Work to be completed - Beginning with the line that contains "Question: What bounding box encloses the aluminium" and concluding with the final line of the listing below, output each line exactly, and only those lines.

Input data -

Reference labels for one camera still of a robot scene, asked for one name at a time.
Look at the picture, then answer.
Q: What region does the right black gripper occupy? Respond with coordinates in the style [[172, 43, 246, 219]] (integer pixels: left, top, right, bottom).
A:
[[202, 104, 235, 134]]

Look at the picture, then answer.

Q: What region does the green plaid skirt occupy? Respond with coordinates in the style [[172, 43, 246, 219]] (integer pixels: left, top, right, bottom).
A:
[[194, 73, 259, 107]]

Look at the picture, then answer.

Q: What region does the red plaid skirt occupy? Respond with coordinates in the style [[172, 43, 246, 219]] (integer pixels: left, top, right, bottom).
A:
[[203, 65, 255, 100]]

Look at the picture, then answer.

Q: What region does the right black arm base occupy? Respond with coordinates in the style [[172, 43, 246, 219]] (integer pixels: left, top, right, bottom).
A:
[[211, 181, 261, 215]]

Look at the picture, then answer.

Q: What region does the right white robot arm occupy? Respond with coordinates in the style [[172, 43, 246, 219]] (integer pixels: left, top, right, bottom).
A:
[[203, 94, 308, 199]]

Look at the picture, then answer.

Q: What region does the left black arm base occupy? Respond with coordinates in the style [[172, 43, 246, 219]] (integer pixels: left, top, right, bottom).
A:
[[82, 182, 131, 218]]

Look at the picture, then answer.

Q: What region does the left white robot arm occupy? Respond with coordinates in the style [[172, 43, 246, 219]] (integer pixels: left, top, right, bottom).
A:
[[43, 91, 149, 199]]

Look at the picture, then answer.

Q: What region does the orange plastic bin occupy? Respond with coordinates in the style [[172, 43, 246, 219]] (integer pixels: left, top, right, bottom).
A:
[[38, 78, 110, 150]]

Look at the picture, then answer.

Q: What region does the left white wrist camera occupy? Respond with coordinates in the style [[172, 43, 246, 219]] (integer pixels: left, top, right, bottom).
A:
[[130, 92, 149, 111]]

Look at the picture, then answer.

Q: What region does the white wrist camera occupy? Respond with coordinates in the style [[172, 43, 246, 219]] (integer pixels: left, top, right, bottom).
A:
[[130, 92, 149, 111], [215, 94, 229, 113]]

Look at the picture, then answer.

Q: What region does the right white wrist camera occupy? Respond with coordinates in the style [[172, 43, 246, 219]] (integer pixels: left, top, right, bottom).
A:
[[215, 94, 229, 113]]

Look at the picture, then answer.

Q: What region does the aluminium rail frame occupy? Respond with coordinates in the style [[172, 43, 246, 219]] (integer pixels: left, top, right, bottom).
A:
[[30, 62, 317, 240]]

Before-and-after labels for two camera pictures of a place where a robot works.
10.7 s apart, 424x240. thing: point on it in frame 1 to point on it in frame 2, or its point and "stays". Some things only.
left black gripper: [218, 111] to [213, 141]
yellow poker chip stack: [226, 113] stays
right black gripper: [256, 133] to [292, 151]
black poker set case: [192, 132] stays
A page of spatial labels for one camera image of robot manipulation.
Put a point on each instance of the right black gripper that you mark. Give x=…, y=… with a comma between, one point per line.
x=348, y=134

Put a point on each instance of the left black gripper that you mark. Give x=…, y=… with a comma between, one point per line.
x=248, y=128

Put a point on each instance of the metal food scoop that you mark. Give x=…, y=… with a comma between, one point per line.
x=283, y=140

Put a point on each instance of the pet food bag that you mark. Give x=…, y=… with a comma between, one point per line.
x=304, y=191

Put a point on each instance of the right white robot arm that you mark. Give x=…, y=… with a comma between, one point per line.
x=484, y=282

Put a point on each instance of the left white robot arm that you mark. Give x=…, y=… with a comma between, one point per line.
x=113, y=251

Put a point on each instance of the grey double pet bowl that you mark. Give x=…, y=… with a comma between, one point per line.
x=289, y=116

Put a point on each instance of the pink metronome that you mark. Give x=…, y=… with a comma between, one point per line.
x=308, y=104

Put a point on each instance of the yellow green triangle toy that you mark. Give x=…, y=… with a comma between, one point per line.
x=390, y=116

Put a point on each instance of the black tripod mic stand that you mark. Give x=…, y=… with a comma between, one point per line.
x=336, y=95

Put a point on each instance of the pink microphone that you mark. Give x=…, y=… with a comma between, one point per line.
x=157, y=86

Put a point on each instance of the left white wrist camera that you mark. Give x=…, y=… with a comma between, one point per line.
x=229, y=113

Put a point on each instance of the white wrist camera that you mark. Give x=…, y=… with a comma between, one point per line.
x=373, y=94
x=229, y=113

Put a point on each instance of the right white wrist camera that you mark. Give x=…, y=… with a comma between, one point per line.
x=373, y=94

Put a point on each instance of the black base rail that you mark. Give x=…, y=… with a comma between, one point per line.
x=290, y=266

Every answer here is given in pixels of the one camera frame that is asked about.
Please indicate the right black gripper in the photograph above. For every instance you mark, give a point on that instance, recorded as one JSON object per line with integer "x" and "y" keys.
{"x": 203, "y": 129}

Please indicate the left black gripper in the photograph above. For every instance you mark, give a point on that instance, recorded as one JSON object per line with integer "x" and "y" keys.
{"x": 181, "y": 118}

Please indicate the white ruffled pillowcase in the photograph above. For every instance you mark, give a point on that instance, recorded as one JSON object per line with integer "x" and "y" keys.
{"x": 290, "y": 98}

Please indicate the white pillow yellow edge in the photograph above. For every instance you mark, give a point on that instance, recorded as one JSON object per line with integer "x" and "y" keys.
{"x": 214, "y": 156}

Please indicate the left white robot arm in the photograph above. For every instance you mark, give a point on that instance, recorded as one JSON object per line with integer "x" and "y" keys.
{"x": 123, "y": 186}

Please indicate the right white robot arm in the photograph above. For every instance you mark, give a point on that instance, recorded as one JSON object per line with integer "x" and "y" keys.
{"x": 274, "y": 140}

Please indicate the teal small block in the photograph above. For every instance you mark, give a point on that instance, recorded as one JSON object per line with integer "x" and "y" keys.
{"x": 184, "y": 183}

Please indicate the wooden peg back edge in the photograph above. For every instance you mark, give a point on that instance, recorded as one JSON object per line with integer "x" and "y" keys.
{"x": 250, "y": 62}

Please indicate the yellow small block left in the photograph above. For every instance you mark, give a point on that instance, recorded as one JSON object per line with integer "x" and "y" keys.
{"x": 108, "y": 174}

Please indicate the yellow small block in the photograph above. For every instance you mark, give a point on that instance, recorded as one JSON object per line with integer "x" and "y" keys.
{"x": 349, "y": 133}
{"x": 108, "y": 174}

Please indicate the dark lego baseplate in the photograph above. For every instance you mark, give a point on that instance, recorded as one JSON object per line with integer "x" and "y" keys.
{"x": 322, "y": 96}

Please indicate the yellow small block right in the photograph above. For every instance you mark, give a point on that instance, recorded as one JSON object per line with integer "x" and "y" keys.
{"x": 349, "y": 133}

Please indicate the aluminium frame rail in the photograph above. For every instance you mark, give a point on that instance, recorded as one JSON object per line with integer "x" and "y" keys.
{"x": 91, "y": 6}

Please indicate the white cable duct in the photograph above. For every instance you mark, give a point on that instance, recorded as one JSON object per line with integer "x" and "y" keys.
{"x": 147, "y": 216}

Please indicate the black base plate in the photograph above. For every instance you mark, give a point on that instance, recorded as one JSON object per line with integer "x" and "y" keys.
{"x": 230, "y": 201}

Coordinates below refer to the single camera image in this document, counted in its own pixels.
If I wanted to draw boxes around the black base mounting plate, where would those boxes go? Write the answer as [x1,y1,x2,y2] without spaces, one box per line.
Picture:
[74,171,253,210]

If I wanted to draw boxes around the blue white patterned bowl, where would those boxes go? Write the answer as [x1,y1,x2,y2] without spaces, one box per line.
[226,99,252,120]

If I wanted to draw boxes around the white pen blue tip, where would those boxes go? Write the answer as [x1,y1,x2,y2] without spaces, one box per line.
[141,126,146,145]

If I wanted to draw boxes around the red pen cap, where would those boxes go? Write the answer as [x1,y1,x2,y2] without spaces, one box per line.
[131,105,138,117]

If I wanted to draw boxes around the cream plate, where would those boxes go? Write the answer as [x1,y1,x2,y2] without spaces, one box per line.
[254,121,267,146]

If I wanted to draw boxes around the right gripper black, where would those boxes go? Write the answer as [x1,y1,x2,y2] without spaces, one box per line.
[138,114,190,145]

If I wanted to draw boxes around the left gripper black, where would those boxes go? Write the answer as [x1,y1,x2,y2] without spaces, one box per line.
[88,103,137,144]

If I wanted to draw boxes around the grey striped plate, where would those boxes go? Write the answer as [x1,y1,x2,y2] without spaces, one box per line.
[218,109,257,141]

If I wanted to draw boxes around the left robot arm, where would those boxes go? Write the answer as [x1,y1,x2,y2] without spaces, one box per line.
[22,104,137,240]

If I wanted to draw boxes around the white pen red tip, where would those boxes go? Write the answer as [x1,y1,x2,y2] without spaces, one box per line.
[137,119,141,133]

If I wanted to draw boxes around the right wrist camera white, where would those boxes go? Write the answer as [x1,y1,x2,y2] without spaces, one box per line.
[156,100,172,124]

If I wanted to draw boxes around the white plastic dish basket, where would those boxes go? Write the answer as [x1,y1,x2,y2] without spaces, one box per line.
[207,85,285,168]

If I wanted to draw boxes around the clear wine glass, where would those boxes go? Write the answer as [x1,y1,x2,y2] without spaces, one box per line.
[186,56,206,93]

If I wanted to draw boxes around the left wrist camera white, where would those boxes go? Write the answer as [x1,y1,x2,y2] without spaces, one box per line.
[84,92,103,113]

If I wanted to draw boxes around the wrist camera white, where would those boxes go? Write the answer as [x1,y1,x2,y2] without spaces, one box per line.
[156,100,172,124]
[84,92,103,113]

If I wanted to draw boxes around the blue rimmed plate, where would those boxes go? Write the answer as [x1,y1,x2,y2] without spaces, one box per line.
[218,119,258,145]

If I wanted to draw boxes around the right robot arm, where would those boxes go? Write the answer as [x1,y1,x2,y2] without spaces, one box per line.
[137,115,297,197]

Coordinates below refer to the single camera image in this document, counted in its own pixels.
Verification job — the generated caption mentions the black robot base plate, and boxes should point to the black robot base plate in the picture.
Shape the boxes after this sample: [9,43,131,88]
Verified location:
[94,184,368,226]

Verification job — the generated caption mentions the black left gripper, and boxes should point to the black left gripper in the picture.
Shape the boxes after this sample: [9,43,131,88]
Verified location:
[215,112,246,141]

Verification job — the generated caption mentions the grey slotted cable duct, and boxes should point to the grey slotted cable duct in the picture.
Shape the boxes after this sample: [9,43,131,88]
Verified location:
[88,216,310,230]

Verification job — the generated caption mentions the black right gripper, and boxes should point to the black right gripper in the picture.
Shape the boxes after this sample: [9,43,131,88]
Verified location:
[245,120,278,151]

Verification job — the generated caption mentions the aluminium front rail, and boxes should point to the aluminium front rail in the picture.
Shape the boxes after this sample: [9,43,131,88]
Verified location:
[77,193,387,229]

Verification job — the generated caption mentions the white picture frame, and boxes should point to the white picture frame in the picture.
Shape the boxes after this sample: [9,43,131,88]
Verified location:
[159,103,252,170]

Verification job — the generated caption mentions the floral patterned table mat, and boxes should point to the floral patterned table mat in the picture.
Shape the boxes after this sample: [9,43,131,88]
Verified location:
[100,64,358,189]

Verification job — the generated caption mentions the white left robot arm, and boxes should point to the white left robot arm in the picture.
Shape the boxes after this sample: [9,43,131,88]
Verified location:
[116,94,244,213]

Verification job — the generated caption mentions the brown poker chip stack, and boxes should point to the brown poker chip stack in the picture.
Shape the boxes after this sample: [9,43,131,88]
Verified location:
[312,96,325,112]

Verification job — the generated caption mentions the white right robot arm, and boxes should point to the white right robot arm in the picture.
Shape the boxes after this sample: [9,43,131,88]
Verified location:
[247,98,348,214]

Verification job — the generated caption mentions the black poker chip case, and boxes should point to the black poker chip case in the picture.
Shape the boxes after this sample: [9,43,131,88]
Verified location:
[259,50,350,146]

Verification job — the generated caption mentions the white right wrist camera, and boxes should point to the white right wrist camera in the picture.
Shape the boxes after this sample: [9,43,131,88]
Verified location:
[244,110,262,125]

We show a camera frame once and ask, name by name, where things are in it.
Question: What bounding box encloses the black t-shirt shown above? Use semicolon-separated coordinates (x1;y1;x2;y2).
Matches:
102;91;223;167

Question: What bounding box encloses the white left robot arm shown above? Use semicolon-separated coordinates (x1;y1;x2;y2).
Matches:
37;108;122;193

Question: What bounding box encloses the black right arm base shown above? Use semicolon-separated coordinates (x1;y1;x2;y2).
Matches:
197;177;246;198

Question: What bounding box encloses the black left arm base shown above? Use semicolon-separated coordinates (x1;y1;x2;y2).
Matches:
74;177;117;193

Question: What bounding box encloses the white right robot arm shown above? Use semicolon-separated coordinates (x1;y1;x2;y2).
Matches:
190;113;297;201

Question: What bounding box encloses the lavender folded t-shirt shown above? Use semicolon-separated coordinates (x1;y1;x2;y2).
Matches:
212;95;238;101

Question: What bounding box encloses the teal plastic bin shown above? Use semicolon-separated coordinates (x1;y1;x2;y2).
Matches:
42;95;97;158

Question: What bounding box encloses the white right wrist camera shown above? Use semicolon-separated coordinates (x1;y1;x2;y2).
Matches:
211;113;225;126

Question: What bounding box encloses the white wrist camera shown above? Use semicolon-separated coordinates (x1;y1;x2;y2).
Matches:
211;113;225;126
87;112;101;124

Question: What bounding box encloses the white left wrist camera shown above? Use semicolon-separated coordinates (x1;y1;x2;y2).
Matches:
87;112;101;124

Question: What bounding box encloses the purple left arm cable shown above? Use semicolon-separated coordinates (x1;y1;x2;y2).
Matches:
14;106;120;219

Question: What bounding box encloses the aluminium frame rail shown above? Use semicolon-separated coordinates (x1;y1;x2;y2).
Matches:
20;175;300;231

Exercise output -
Question: What bounding box encloses the aluminium frame rail shown above? Use semicolon-separated coordinates (x1;y1;x2;y2).
Matches:
20;175;300;231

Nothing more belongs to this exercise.